> **DIRECTIONS FOR THIS TASK**
Your answer should hold each line of the material that contains the word "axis".

> **DATA BLOCK**
== == ==
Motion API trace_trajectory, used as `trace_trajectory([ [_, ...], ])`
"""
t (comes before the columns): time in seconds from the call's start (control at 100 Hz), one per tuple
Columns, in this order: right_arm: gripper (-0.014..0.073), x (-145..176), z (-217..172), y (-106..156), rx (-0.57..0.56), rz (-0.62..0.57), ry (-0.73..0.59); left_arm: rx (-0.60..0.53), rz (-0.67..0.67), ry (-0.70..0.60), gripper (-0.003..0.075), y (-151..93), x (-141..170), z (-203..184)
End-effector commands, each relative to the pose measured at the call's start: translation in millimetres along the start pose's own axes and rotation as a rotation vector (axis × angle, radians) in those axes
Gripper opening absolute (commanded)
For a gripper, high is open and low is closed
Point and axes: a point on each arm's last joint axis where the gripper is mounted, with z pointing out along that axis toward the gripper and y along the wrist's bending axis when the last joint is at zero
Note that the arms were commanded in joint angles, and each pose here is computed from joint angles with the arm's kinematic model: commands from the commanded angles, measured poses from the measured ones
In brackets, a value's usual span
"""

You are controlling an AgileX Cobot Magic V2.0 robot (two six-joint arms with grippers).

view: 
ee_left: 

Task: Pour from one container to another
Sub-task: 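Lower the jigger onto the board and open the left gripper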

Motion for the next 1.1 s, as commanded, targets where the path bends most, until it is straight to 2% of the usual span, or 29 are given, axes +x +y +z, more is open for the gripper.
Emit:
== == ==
> **EXPECTED ANSWER**
End-effector commands, each relative to the pose measured at the call's start: translation in millimetres along the start pose's own axes and rotation as a rotation vector (axis × angle, radians) in those axes
Point and axes: a point on each arm's last joint axis where the gripper is mounted, with z pointing out along that axis toward the gripper and y along the wrist's bending axis when the last joint is at zero

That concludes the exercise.